A 31 de maio surgiu com "A Borboleta", de Tonino Guerra. A 5 de junho trouxe um excerto do livro "Primeiro Amor, Últimos Ritos", de Ian McEwan. A 17, a escolha recaiu sobre "Hamnet", de Maggie O'Farrell. A 10 de julho, o trecho selecionado saiu da obra "Ofuscante - A Asa Esquerda", do romeno Mircea Cartarescu. No dia 19 de julho apresentou "Uma Caneca de Tinta Irlandesa", de Flann O'Brien. A 31 de julho leu um trecho da obra "Por Cuenta Propia - Leer y Escribir", de Rafael Chirbes. No dia 8 de agosto foi a vez de "No Entres Docilmente en Esa Noche Quieta", de Ricardo Menéndez Salmón. A 15 de agosto apresentou "Julio Cortázar y Cris", de Cristina Peri Rossi. Uma semana mais tarde, a leitura foi de um trecho da obra "Música, Só Música", de Haruki Murakami e Seiji Ozawa. De 12 de setembro é a sua leitura de um poema do livro "Do Mundo", cujo autor é Herberto Helder. "Instruções para Engolir a Fúria", de João Luís Barreto Guimarães, foi a leitura a 16 de setembro e já aqui regressou. A 6 de outubro leu um trecho da obra "Jakob, O Mentiroso", de Jurek Becker.

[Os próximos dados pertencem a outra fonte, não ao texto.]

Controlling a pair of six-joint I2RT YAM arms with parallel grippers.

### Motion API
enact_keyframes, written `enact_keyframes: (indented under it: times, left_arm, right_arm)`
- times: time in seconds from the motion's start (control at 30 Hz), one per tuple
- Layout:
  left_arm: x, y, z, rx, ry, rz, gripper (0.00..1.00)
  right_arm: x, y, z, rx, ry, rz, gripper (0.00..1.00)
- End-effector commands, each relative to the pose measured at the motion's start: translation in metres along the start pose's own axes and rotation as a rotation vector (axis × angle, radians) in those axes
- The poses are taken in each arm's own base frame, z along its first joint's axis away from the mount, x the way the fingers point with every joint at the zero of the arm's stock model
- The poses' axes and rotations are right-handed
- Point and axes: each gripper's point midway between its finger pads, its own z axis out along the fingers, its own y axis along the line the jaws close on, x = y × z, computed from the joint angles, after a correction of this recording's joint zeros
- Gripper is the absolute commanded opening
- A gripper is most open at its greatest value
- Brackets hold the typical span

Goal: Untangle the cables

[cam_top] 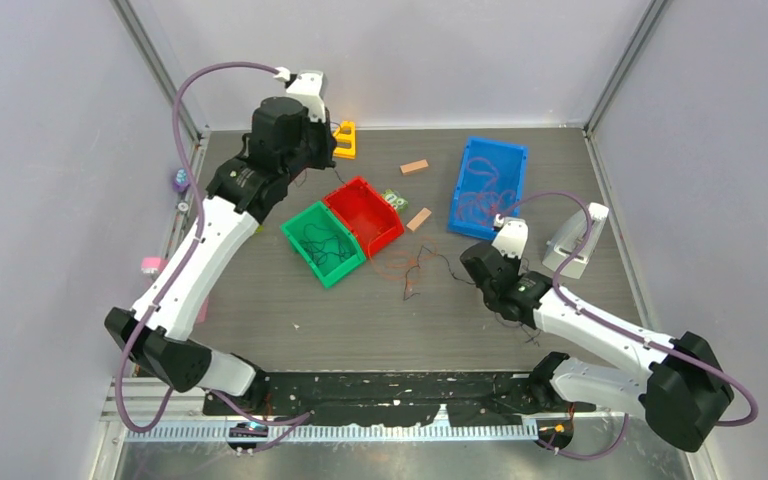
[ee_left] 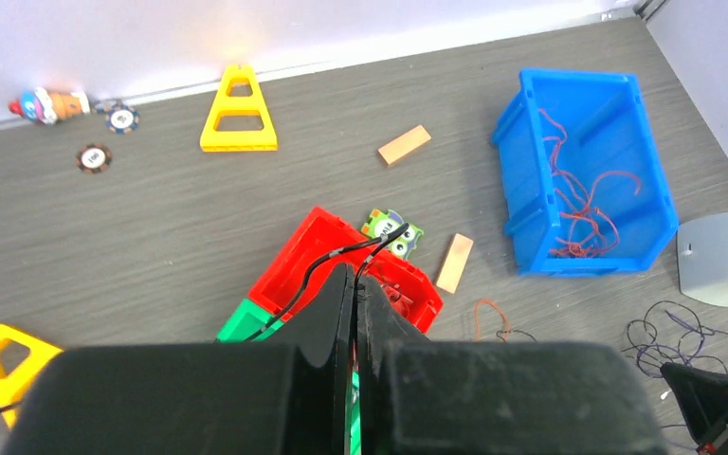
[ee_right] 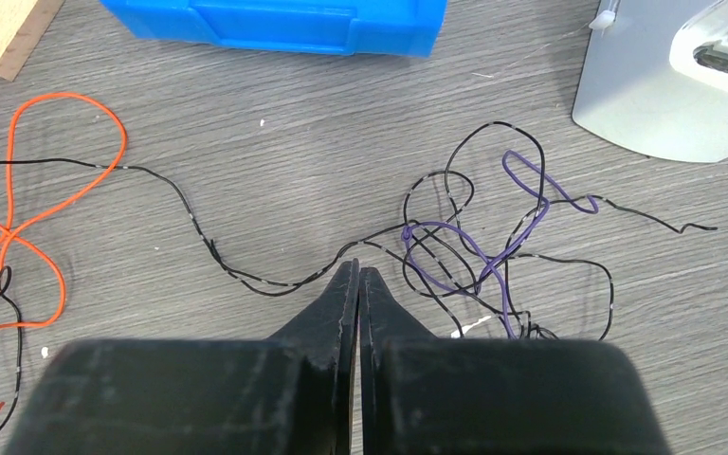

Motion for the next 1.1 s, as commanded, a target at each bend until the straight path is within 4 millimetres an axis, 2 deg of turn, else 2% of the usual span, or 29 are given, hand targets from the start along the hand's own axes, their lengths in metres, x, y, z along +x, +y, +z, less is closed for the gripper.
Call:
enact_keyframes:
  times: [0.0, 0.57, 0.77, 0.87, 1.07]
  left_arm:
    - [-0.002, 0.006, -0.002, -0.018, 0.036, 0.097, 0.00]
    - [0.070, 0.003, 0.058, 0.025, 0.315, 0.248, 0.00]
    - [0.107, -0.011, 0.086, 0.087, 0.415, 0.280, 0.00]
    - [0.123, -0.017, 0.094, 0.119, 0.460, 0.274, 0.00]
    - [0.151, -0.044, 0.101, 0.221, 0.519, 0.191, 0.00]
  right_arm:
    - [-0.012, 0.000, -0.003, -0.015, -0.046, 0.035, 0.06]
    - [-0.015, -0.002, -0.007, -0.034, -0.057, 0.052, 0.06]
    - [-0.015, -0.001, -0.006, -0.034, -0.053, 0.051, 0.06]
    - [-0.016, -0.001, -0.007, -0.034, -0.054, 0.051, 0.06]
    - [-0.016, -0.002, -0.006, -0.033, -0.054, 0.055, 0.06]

"Rebeldes", de Sándor Márai, foi a leitura do dia 11. Mircea Cartarescu e "Duas Formas de Felicidade" surgiram dois dias mais tarde. Seguiu-se "Diários", do poeta Al Berto, a 17 de outubro. Três dias mais tarde propôs "A Herança de Eszter", de Sándor Márai. A 2 de novembro apresentou "Os Irmãos Karamazov", de Fiódor Dostoiévski. Data de 22 de novembro a leitura de "Nicanor Parra: Rey y Mendigo", de Rafael Gumucio. A 30 de novembro leu "Schiu", de Tonino Guerra. No passado dia 12 trouxe "Montaigne", de Stefan Zweig. Recuperei a sua leitura do poema "Instruções para Engolir a Fúria" no dia 16 quando o autor, João Luís Barreto Guimarães, foi distinguido com o Prémio Pessoa. A 23 apresentou um excerto de "Silêncio na Era do Ruído", de Erling Kagge. No dia 6 de janeiro a escolha recaiu sobre "Lições", de Ian McEwan. A 16 de janeiro apresentou "Stalinegrado", de Vasily Grossman. No dia 30 leu um excerto da obra "A Biblioteca à Noite", de Alberto Manguel. De 7 de fevereiro é a leitura de "Remodelações Governamentais", de Mário-Henrique Leiria. A proposta de dia 22 de fevereiro foi "Roseira de Espinho", de Nuno Júdice. No dia 7 de março propôs "Método de Caligrafia para a Mão Esquerda", de António Cabrita. No Especial dedicado ao Dia Mundial do Teatro, a 27 de março, apresentou "Memórias", de Raul Brandão. De 30 de março é a leitura de um trecho da obra "Rebeldes", de Sándor Márai. A 10 de abril propôs "O Amante da Minha Mãe", de Urs Widmer. De 21 de abril é a leitura de um trecho do conto "A Primavera", escrito por Bruno Schulz. Do Especial dedicado ao 25 de Abril constaram poemas de Sara Duarte Brandão. A 2 de maio propôs "A Musa Irregular", de Fernando Assis Pacheco. "Ravel", de Jean Echenoz, é de 6 de junho.

"Tristia", de António Cabrita, foi a sua leitura a 9 de junho. A 23 leu "Foi Ele?", de Stefan Zweig.